## Work task
This exercise calls for an exact copy of the listing below.

-- Opening Marker --

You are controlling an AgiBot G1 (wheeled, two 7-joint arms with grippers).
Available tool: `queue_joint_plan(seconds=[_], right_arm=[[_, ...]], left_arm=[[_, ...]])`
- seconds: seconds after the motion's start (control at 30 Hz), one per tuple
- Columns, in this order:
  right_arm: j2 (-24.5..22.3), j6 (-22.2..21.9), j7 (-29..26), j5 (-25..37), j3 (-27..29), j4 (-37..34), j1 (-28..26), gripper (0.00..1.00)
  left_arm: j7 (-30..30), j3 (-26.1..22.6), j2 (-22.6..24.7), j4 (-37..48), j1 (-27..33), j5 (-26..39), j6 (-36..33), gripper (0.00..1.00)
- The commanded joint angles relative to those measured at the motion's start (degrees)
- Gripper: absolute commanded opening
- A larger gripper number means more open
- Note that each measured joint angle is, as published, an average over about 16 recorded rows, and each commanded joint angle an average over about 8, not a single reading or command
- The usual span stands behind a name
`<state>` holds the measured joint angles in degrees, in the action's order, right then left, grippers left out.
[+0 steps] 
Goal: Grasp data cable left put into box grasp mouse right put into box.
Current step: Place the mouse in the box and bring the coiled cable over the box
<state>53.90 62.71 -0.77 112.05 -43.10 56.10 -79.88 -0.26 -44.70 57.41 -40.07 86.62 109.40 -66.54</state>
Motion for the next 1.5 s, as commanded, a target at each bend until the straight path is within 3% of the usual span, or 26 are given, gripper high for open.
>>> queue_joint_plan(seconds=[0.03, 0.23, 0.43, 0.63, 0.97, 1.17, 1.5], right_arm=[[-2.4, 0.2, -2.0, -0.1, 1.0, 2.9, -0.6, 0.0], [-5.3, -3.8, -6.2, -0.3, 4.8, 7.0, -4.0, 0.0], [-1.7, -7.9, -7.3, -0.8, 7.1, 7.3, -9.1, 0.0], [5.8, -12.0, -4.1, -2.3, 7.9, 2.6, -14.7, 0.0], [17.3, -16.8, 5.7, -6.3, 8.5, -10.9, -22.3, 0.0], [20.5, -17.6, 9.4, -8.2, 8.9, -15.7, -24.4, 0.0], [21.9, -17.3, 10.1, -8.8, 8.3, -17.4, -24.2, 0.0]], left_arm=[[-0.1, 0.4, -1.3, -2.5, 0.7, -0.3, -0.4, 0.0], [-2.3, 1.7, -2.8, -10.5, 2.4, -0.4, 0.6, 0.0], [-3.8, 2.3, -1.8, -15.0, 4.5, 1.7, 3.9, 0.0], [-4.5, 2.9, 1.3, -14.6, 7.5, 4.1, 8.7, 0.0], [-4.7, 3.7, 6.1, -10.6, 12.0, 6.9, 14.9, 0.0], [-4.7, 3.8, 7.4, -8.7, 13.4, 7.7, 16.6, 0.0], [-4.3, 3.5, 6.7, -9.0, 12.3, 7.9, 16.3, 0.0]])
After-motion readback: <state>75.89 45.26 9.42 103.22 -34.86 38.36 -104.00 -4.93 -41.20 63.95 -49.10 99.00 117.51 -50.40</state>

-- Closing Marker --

## Answer
You are controlling an AgiBot G1 (wheeled, two 7-joint arms with grippers).
Available tool: `queue_joint_plan(seconds=[_], right_arm=[[_, ...]], left_arm=[[_, ...]])`
- seconds: seconds after the motion's start (control at 30 Hz), one per tuple
- Columns, in this order:
  right_arm: j2 (-24.5..22.3), j6 (-22.2..21.9), j7 (-29..26), j5 (-25..37), j3 (-27..29), j4 (-37..34), j1 (-28..26), gripper (0.00..1.00)
  left_arm: j7 (-30..30), j3 (-26.1..22.6), j2 (-22.6..24.7), j4 (-37..48), j1 (-27..33), j5 (-26..39), j6 (-36..33), gripper (0.00..1.00)
- The commanded joint angles relative to those measured at the motion's start (degrees)
- Gripper: absolute commanded opening
- A larger gripper number means more open
- Note that each measured joint angle is, as published, an average over about 16 recorded rows, and each commanded joint angle an average over about 8, not a single reading or command
- The usual span stands behind a name
`<state>` holds the measured joint angles in degrees, in the action's order, right then left, grippers left out.
[+0 steps] 
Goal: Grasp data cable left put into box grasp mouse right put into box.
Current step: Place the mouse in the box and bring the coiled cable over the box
<state>53.90 62.71 -0.77 112.05 -43.10 56.10 -79.88 -0.26 -44.70 57.41 -40.07 86.62 109.40 -66.54</state>
Motion for the next 1.5 s, as commanded, a target at each bend until the straight path is within 3% of the usual span, or 26 are given, gripper high for open.
>>> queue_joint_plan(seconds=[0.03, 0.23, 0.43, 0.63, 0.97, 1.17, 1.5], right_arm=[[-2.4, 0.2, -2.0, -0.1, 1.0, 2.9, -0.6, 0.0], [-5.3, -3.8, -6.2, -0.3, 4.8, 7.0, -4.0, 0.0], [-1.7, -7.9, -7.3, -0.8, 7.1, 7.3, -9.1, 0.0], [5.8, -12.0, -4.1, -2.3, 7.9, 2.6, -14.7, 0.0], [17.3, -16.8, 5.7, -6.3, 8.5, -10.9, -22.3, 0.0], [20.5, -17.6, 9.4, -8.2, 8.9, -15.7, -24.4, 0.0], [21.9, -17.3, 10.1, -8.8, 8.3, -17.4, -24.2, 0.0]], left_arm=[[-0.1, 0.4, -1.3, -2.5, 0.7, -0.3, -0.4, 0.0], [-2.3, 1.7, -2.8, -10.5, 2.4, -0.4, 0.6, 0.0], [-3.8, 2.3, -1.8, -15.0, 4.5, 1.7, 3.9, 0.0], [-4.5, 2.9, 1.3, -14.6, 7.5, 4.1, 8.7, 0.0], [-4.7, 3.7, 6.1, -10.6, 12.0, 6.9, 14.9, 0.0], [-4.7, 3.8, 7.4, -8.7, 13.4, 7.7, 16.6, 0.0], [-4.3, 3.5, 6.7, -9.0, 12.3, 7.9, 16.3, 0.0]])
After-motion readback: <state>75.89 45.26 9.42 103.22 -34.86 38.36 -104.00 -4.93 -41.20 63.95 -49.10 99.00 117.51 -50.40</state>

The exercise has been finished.